_Your goal:_ Return, word for word, the lines of the listing below from the one with "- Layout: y" through the one with "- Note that", and no other lines.

----

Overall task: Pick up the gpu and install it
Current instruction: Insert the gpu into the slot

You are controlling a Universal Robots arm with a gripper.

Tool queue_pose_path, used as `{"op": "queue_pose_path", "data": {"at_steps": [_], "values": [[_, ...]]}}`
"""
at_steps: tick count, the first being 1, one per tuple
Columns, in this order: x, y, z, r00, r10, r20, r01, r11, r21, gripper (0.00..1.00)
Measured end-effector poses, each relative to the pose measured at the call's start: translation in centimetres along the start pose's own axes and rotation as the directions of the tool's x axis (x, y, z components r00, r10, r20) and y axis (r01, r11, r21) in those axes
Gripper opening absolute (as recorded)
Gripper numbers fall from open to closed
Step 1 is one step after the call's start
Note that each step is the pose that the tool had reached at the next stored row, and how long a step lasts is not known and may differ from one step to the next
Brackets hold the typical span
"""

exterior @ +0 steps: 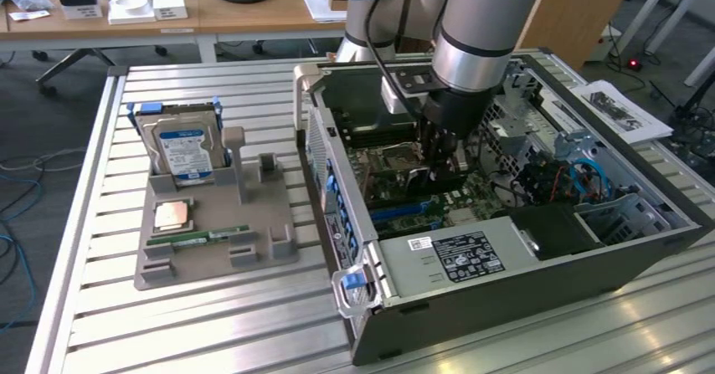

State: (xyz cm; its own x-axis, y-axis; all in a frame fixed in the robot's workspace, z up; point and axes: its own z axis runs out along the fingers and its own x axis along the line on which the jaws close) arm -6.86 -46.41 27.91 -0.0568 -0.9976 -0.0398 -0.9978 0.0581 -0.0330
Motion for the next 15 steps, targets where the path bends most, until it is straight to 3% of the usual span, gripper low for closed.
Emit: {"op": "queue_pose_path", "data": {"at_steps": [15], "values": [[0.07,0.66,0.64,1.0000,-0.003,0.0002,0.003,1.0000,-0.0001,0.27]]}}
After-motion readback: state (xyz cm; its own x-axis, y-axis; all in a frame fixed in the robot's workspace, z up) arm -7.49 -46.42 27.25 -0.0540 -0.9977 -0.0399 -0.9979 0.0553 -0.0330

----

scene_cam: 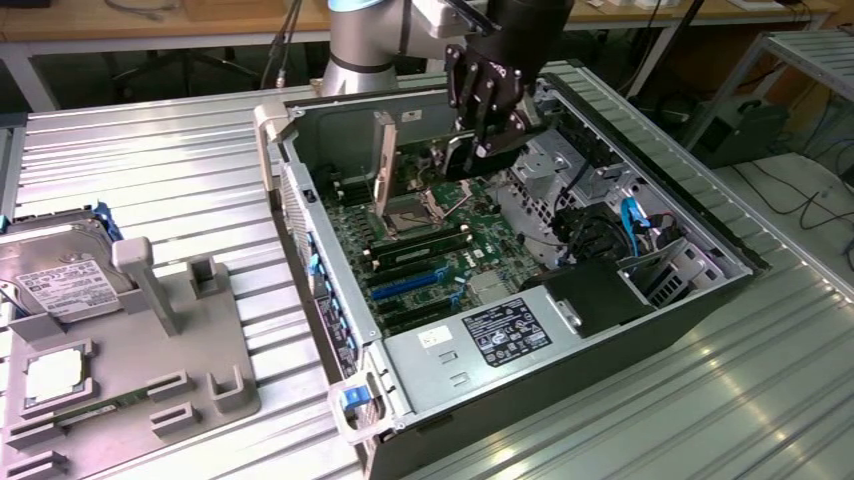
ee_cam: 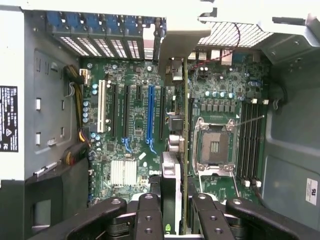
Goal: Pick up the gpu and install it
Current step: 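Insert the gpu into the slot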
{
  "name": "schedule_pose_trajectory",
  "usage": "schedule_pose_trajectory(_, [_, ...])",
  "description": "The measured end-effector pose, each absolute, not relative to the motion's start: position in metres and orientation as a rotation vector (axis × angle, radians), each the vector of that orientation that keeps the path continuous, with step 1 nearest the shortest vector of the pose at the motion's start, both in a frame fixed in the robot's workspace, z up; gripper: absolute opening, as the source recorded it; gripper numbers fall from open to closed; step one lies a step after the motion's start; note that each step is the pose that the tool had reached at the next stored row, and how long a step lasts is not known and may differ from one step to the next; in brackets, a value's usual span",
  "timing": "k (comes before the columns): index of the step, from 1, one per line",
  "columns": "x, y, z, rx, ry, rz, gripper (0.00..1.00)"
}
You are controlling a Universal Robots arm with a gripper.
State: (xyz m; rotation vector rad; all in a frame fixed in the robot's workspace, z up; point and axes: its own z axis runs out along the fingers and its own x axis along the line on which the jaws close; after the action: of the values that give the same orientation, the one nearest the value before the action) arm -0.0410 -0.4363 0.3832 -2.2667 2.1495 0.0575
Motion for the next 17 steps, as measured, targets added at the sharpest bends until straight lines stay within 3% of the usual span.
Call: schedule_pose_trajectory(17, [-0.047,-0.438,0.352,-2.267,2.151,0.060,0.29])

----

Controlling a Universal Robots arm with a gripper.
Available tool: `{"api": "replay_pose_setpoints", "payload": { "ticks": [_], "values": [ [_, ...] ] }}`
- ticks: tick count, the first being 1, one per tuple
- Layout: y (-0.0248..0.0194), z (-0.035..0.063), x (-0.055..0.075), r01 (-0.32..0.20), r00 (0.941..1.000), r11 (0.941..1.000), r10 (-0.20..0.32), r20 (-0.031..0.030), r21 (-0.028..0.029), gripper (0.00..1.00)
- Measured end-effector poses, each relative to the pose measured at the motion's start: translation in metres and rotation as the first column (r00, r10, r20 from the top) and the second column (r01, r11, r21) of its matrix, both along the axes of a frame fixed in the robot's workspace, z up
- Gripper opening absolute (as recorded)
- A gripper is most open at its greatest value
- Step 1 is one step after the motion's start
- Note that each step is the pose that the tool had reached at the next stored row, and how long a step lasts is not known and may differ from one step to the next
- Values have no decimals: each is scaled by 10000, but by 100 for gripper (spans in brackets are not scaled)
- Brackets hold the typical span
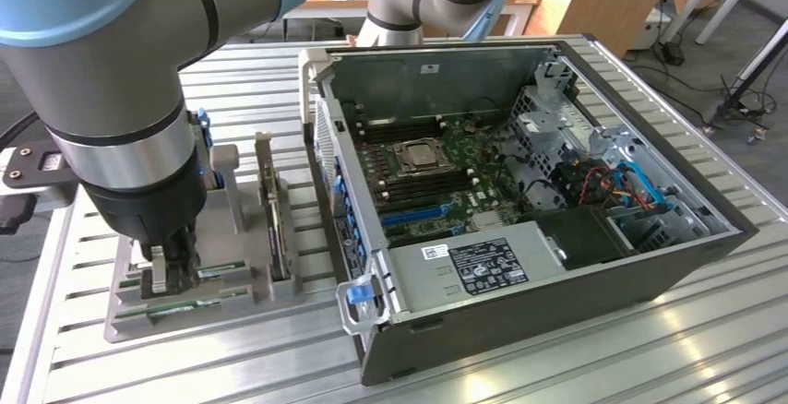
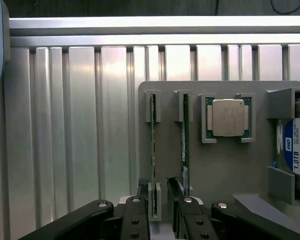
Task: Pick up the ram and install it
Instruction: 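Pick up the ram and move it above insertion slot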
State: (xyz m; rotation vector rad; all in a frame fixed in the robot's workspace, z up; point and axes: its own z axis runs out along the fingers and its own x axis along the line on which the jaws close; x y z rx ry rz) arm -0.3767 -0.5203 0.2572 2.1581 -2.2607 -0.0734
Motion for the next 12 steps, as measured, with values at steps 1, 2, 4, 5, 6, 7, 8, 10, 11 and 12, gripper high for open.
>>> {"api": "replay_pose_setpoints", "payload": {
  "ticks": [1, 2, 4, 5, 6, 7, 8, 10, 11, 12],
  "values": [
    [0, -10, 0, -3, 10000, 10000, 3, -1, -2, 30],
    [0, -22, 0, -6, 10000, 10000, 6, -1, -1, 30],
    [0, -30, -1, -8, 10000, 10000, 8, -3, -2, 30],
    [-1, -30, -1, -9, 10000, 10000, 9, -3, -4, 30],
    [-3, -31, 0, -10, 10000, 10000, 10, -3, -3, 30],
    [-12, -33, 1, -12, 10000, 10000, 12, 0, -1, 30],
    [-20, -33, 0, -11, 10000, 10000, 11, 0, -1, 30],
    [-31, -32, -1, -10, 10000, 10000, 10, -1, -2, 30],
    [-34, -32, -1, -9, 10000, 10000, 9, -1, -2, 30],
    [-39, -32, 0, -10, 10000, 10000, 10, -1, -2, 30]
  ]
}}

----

_Solution for this task:_
- Layout: y (-0.0248..0.0194), z (-0.035..0.063), x (-0.055..0.075), r01 (-0.32..0.20), r00 (0.941..1.000), r11 (0.941..1.000), r10 (-0.20..0.32), r20 (-0.031..0.030), r21 (-0.028..0.029), gripper (0.00..1.00)
- Measured end-effector poses, each relative to the pose measured at the motion's start: translation in metres and rotation as the first column (r00, r10, r20 from the top) and the second column (r01, r11, r21) of its matrix, both along the axes of a frame fixed in the robot's workspace, z up
- Gripper opening absolute (as recorded)
- A gripper is most open at its greatest value
- Step 1 is one step after the motion's start
- Note that each step is the pose that the tool had reached at the next stored row, and how long a step lasts is not known and may differ from one step to the next

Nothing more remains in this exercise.